Android device users have had the privilege to know what permissions they are giving away before they install mobile apps onto their devices, which range from access of certain information to activation of the device’s hardware, like a camera.
The Office of the Privacy Commissioner for Personal Data (PCPD) surveyed mobile applications developed by Hong Kong firms and found that although many ask for permission to access privacy-sensitive information or functions, they rarely explain why.
Eight games wanted access to text messages. News and education apps told users the device’s voice recording might be activated without the user’s consent. The local Yellow Page app even asked for the right to edit the user’s calendar and phonebook.

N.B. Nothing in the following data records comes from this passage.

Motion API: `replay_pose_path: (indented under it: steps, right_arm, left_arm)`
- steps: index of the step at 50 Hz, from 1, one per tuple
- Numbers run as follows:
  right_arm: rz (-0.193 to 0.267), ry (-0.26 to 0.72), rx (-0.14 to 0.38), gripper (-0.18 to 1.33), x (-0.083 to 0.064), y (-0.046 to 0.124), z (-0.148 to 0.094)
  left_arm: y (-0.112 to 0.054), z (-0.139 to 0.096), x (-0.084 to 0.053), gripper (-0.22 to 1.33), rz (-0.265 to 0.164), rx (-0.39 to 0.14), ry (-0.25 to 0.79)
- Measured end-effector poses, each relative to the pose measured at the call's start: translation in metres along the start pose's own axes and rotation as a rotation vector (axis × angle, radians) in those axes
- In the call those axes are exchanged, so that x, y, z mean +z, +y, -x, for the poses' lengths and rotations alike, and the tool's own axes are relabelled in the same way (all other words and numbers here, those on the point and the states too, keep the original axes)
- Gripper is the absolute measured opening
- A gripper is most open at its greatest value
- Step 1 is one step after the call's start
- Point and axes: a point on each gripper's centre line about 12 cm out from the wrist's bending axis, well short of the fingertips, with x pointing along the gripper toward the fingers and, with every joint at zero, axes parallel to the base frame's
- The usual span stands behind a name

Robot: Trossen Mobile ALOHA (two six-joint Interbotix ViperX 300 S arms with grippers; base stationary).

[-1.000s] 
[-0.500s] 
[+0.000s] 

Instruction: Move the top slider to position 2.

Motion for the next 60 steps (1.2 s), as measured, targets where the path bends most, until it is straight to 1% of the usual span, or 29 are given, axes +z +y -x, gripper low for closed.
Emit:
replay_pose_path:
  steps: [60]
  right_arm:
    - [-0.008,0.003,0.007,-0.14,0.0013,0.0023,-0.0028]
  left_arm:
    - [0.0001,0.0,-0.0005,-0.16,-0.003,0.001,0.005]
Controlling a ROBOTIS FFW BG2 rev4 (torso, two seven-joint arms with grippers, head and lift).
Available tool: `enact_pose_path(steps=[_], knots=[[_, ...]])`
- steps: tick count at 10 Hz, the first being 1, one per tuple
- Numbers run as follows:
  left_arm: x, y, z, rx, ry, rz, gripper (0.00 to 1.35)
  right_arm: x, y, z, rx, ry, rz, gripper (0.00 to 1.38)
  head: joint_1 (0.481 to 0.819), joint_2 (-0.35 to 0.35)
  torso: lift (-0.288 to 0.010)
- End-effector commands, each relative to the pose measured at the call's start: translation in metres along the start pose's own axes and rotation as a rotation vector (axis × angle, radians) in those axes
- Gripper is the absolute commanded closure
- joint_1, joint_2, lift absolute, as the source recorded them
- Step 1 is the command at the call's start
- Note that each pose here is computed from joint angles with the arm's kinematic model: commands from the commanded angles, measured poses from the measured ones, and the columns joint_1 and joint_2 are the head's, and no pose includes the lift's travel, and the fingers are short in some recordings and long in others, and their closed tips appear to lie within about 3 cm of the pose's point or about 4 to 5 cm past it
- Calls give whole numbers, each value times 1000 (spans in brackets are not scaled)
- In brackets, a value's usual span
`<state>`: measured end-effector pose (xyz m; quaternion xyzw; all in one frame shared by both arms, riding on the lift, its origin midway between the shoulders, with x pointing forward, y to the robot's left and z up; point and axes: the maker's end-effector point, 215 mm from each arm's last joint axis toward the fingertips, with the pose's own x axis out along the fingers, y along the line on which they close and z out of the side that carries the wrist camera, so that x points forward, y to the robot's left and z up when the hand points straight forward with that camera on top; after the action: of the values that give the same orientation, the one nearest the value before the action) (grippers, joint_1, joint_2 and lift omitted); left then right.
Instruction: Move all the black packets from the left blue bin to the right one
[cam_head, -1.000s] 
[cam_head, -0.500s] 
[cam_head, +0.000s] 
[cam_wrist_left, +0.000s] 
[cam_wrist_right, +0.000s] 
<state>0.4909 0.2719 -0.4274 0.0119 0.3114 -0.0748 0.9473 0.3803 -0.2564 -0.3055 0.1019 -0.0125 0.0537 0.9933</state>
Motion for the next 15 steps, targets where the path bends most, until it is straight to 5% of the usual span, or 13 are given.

Henry Chang Chung- yee, the information technology advisor for the privacy commissioner, said exposure will get much worse if developers are able to pool personal data collected through different apps.
The most alarming finding, Chang said, was that many apps are able to look up “other accounts” on the device. App developers might thus be able to tie up all virtual identities used by a real- life person on social and instant messaging apps.
He warned that since development of mobile apps involves many “stakeholders”, some of which are invisible to the users, technically there is a risk of further leaks of personal information obtained through mobile apps.
The PCPD has since followed up on 10 unidentified apps that pose higher privacy risks. Deputy Commissioner Lavinia Chang Yu-ming said they have taken a softer approach, but further action could not be precluded if app developers are uncooperative.
The office had also ordered a company that specializes in background checks to stop providing content to a mobile app called “Do No Evil”, which offers one- stop background checks for employers and parents.
The company, Glorious Destiny Investment Ltd, has formed a database of criminal history, bankruptcy records and company directorships from public disclosures of the Judiciary, the Official Receiver’s Office, the Gazette and the Companies Registry.
The database has been accessible by corporate clients for background checks, as well as the general public through “Do No Evil”.
Even though source materials were obtained from the public domain, the app was considered to have “seriously intruded” personal data privacy as the purpose of background checks was inconsistent with the purpose set out by the agencies to collect or publicize the personal data.
Privacy Commissioner Allan Chiang noted that since not all rulings of court proceedings are publicly available, disclosure of just the court listings could be considered an inaccurate record of the persons involved. Aggregation of fragmented data also increased the severity of the intrusion.
The app was still available from Google Play as of Tuesday, but its database has been inaccessible since Aug 7 in compliance with a PCPD enforcement notice. The probe continues to investigate whether the corporate deals are in breach of the laws.